Ma non dovevano chiudere Hormuz?

La presunta chiusura dello stretto di Hormuz racconta come funziona l'informazione

La presunta chiusura dello stretto di Hormuz racconta come funziona l'informazione

Venerdì 27 Giugno 2025

La vicenda dell'annunciata e mai concretizzata chiusura dello stretto di Hormuz da parte dell’Iran è l’esempio perfetto di come l’informazione, anche quella “alternativa”, sia tutto meno che informazione. 

Il 22 giugno un parlamentare iraniano, Ismael Kousari, membro della Commissione per la sicurezza nazionale, dichiara: “Il Parlamento è giunto alla conclusione che lo Stretto di Hormuz debba essere chiuso, anche se la decisione finale spetta al Consiglio supremo di sicurezza nazionale”. Immediatamente la notizia viene rilanciata dai media, prima iraniani e poi occidentali, nei termini “L’Iran chiude lo stretto di Hormuz” e da lì esplode il caso mediatico: dirette, approfondimenti e live invadono i social e le televisioni, esperti più o meno improvvisati sono chiamati a spiegarci l’importanza di questo tratto di mare e a renderci edotti sulle conseguenze di questa decisione irrevocabile.

In mezzo a questo ribollire di approfondimenti il prezzo del petrolio non subisce variazioni. Anzi, si riscontra addirittura una lieve tendenza ribassista. Passano i giorni e lo stretto resta navigabile. Ma come? Non era stato deciso di chiuderlo con conseguente esplosione del prezzo di petrolio, derivati e gas naturale? Proviamo a fare chiarezza.

In primo luogo il parlamento iraniano non ha poteri decisionali nell’ambito sicurezza e difesa e, più in generale, occupa un ruolo secondario all’interno dell'assetto istituzionale della Repubblica islamica. È la Guida Suprema, Ali Khamenei, a decidere formalmente su queste materie e a dirlo è la stessa costituzione iraniana (art. 110). Tali decisioni vengono prese in consultazione con il Consiglio supremo di sicurezza nazionale, i principali comandanti dei Guardiani della Rivoluzione e infine il gabinetto presidenziale. 

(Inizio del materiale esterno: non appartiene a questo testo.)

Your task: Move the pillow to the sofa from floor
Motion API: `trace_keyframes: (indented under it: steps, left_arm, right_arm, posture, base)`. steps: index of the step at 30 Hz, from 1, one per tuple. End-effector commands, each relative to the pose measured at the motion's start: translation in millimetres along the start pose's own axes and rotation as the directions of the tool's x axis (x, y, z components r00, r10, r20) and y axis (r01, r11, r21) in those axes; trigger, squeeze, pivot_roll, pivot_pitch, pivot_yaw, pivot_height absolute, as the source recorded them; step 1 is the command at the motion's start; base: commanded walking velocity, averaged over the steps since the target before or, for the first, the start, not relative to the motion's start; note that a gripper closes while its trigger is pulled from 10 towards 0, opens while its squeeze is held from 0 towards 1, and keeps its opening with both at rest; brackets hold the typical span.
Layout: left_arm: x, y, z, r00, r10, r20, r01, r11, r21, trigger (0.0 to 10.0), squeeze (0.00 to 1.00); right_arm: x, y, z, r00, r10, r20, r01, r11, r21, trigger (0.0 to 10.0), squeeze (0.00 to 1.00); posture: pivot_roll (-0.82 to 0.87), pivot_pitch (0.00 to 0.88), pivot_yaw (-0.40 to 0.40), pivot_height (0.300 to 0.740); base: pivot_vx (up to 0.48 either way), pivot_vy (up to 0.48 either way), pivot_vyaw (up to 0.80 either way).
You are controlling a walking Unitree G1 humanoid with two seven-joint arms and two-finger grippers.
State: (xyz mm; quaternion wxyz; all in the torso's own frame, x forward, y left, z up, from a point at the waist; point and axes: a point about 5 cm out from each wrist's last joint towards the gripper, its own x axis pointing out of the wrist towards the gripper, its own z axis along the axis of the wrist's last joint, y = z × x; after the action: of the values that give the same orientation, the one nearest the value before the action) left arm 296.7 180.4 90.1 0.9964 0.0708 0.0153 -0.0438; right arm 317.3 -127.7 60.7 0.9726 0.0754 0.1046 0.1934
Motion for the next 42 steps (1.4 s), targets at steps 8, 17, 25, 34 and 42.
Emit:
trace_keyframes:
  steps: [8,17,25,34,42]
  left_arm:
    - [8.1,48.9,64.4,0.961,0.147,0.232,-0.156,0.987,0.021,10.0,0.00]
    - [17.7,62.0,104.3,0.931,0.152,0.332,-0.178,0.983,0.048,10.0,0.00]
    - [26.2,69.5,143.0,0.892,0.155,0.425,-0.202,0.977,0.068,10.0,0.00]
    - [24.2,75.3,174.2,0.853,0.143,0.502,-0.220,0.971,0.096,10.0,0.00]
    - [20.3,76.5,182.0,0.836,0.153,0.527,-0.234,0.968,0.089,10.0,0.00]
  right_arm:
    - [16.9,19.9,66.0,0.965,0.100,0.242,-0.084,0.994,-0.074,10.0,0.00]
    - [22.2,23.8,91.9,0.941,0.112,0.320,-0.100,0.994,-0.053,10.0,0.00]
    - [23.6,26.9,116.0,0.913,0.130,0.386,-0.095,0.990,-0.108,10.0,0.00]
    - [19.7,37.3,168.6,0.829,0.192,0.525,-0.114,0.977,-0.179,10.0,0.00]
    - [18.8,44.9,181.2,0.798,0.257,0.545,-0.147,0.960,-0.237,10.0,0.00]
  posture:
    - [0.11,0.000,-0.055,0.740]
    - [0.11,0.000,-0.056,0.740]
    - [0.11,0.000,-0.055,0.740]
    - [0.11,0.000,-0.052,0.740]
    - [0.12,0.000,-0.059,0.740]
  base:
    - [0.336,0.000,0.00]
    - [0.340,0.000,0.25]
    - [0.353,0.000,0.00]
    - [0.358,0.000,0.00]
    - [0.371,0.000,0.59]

In secondo luogo il parlamento iraniano non si è mai espresso in merito alla chiusura e infatti, oltre alle dichiarazioni di Kousari, c’è solo un comunicato anonimo giunto da ex-esponenti del governo di Ibrahim Raisi (presidente dal 2021 al 2024) che chiede, tra le varie misure di ritorsione, la chiusura dello stretto di Hormuz. Si sono espressi per la chiusura alcuni esponenti del mondo giornalistico iraniano, come ad esempio il redattore capo del quotidiano ultraconservatore Kayhan, Hossein Shariatmadari. Il tema ricompare in un articolo pubblicato dall’agenzia di stampa nazionale Mehr News, in cui si invoca il “metodo yemenita” per la gestione della crisi, ma di fatto nessun politico di alto livello iraniano ha preso posizione. Anzi, le dichiarazioni sono state sempre molto caute, come quella del portavoce del Ministero per gli affari esteri, che alla domanda diretta dei giornalisti ha risposto: “La nostra principale preoccupazione è la difesa del territorio” guardandosi bene dal solo citare lo stretto di Hormuz. 

Appurati i fatti, quello che rimane nell’immediato è constatare che nella foga di voler ottenere visibilità, cavalcando il tema del momento, si scambia l’analisi degli scenari con la cronaca e i desiderata con i fatti. Non sorprende che, a fronte di questa iper-stimolazione continua, in cui lanci di agenzia tutti da verificare aprono a dibattiti infuocati finanche sulla fine del mondo, lo spettatore sia ormai mediamente anestetizzato, non responsivo, indifferente.

È paradossale che proprio quelle realtà che denunciano la passività dell’elettorato e mirano (o dovrebbero mirare) a mobilitare i cittadini siano quelle che più si cimentano in questa pratica. Certo il rischio di “bucare la notizia” esiste e le necessità economiche impongono di produrre quotidianamente informazione, ma la deriva assurda è evidente e dovrebbe sollevare diversi dubbi non solo nelle redazioni ma anche nei fruitori dell’informazione. Sia mainstream che alternativa.